Material for this exercise -
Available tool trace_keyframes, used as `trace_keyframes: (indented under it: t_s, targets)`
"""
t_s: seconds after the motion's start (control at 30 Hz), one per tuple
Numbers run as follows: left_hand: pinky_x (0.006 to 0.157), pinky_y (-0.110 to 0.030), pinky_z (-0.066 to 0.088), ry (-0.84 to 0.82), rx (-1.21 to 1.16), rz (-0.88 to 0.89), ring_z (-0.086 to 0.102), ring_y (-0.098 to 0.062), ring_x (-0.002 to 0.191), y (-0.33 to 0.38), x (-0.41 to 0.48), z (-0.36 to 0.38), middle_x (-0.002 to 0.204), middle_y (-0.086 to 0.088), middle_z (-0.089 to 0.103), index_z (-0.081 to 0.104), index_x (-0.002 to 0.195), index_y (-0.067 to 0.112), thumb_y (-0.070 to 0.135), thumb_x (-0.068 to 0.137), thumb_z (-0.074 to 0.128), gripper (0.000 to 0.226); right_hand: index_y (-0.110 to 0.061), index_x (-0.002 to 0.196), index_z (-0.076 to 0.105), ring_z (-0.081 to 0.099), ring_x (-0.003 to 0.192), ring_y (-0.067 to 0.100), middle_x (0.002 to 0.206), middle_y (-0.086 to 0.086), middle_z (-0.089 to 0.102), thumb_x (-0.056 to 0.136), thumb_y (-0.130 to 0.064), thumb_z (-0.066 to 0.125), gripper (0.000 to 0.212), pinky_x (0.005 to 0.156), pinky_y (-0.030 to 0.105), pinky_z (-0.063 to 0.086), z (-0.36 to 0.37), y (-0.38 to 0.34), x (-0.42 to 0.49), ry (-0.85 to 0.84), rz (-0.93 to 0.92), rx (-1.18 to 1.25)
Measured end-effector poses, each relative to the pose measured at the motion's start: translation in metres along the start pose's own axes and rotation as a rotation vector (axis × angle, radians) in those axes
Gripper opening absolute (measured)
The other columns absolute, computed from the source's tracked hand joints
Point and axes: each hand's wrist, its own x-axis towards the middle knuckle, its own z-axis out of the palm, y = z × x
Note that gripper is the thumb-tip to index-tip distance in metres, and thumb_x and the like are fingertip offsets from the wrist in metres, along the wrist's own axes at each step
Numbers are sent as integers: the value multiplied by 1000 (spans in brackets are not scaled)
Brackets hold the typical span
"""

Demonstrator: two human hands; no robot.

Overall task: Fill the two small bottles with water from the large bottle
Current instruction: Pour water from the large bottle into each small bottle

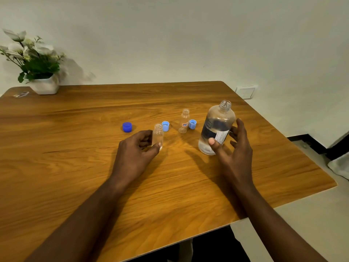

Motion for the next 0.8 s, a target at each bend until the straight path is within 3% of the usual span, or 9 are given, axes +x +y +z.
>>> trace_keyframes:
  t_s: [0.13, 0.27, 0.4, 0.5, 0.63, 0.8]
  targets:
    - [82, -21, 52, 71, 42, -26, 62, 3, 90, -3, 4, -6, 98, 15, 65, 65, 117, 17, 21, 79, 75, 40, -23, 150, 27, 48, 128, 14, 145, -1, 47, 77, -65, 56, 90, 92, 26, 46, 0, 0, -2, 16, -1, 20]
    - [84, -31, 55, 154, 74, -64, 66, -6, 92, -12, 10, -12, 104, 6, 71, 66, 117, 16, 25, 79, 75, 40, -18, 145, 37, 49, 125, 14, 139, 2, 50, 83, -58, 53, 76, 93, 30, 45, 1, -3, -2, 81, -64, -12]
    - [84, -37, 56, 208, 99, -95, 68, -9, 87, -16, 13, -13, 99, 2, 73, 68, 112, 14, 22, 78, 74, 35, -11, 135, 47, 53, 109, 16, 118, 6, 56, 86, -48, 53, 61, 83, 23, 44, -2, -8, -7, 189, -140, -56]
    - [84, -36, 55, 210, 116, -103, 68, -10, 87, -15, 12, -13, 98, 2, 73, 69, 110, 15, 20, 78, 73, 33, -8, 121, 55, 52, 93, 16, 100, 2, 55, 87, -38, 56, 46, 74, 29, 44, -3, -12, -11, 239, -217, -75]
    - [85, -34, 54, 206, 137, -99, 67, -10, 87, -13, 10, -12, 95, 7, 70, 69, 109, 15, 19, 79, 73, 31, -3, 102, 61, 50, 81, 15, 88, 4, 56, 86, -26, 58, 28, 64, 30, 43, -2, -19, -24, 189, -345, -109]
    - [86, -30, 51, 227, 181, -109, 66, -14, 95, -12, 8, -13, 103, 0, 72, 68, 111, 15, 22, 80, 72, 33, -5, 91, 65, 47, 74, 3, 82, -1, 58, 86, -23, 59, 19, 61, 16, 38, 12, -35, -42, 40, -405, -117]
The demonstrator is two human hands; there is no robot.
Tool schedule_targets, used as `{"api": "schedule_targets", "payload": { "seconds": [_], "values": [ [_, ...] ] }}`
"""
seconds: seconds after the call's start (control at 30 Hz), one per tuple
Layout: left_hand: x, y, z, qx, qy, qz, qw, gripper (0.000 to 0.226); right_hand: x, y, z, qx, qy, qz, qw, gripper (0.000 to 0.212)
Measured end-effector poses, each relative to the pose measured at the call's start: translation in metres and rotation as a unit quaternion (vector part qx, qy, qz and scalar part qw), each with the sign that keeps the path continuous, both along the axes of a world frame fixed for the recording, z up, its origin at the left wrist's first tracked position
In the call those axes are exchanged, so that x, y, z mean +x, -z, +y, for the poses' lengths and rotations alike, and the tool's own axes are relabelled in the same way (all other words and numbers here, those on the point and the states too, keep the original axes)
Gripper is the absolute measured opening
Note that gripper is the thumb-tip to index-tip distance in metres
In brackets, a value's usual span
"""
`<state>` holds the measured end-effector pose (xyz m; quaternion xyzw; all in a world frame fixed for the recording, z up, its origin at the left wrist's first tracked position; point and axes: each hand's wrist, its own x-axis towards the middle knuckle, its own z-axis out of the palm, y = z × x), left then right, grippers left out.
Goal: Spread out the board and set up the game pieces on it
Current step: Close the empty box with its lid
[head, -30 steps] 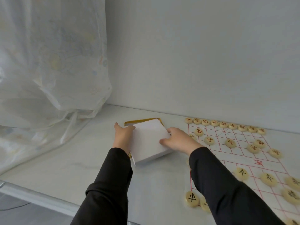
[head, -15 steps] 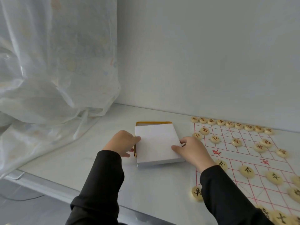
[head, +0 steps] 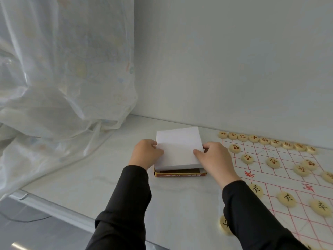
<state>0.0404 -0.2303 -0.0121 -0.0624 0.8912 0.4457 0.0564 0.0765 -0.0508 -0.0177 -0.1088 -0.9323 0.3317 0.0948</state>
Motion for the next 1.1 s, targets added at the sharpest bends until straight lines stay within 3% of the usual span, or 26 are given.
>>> {"api": "schedule_targets", "payload": {
  "seconds": [0.2,0.37,0.5,0.7,0.9,1.0,1.1],
  "values": [
    [-0.001,0.007,-0.004,-0.115,0.015,0.035,0.993,0.047,0.0,0.013,-0.002,0.019,-0.005,-0.054,0.998,0.025],
    [-0.001,0.009,-0.001,-0.137,0.004,0.049,0.989,0.046,0.002,0.01,-0.001,0.034,-0.008,-0.067,0.997,0.023],
    [-0.004,0.017,0.001,-0.136,0.03,0.012,0.99,0.044,0.004,0.006,-0.002,0.022,-0.017,-0.067,0.997,0.018],
    [-0.002,0.014,0.006,-0.004,0.016,-0.011,1.0,0.049,0.0,0.007,0.003,-0.074,-0.007,-0.072,0.995,0.005],
    [-0.004,0.015,0.006,0.184,-0.041,-0.003,0.982,0.08,-0.004,0.01,0.013,-0.256,0.026,-0.069,0.964,0.046],
    [-0.009,0.014,0.0,0.256,-0.034,-0.005,0.966,0.076,-0.004,0.005,0.015,-0.311,0.008,-0.07,0.948,0.063],
    [-0.008,0.01,0.0,0.251,0.02,0.033,0.967,0.06,-0.002,-0.007,0.018,-0.282,0.002,0.014,0.959,0.052]
  ]
}}
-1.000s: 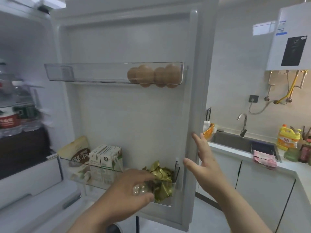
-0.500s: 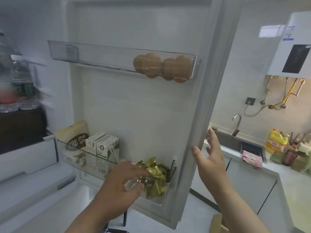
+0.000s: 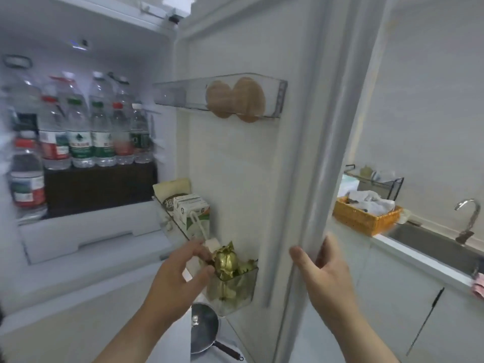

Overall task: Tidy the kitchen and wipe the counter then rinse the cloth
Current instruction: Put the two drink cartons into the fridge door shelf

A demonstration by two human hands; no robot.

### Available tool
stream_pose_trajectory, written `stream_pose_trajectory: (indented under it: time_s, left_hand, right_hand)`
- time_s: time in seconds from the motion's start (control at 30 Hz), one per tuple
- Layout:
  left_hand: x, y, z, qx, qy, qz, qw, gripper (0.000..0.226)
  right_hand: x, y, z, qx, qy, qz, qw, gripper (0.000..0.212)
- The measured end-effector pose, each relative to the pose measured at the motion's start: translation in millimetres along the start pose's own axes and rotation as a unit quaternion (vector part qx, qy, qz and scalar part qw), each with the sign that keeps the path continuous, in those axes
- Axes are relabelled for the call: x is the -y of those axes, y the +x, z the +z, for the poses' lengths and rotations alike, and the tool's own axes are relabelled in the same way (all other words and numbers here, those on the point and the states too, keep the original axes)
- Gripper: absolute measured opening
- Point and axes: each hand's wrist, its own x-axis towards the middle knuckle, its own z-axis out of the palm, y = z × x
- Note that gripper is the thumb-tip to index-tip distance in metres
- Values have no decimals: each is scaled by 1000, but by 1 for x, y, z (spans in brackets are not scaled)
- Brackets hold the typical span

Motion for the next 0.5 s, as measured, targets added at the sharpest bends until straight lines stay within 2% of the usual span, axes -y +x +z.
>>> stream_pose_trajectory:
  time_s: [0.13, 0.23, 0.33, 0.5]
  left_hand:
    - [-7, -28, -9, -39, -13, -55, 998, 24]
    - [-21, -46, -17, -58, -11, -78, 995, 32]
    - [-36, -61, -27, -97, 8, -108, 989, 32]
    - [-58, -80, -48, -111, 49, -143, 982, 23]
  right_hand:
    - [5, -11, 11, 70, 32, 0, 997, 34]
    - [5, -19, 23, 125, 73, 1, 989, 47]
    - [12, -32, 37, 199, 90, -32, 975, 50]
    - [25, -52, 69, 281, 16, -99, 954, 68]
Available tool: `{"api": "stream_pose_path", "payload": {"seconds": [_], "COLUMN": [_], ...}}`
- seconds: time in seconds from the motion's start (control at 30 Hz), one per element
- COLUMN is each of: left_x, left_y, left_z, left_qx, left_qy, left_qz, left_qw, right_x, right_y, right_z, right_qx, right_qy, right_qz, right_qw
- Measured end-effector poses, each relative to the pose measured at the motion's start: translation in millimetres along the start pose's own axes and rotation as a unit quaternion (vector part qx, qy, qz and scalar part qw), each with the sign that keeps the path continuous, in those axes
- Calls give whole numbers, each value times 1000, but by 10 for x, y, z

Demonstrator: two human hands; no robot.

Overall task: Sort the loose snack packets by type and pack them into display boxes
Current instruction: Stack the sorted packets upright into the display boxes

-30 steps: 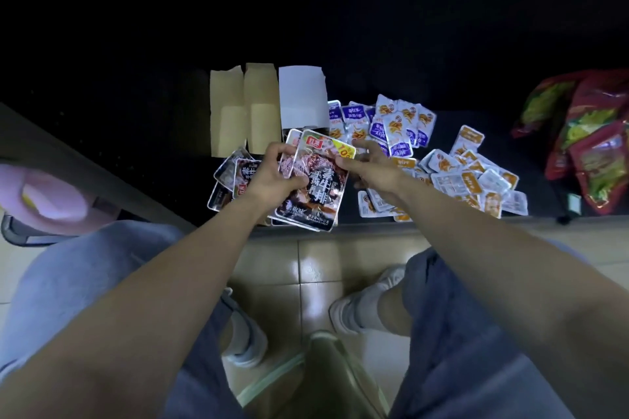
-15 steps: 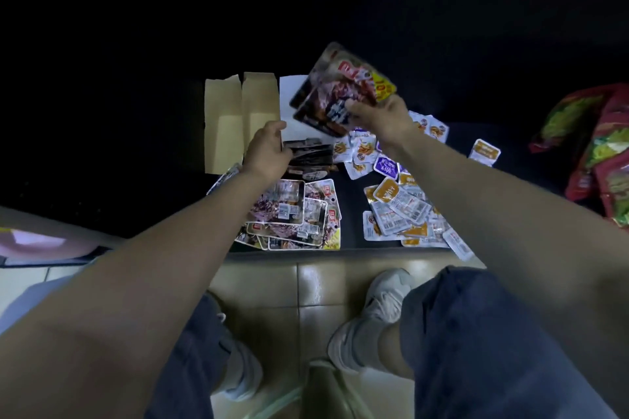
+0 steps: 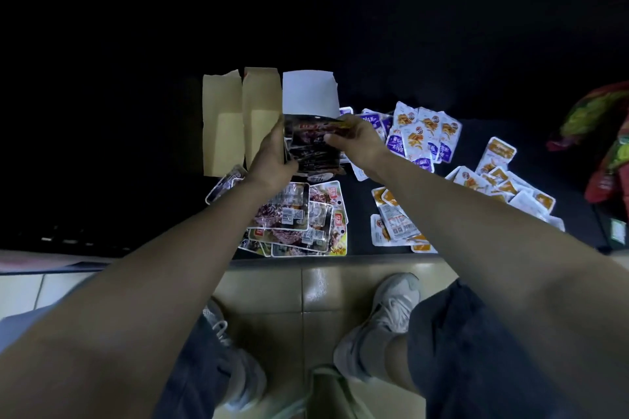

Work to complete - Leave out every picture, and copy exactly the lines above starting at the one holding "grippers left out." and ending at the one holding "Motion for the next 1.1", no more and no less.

Result of this exercise -
`<state>` holds the measured end-effector pose (xyz m; quaternion xyzw; all in a world frame fixed for the recording, z up, its origin at the left wrist's first tracked position; point and axes: each hand's wrist, its own x-axis towards the middle knuckle, its own z-axis out of the palm, y = z × x), left then right, grippers left out.
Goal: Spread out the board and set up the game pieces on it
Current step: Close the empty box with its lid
[head, -30 steps] 
[head, -15 steps] 
[head, +0 steps] 
<state>0.0404 -0.2303 -0.0121 -0.0624 0.8912 0.4457 0.0564 0.0765 -0.0508 -0.0177 -0.1088 -0.9323 0.3317 0.0948</state>
Motion for the next 1.1 s, targets added at the sharpest bends until straight lines stay within 3% of the usual span, or 26 are given.

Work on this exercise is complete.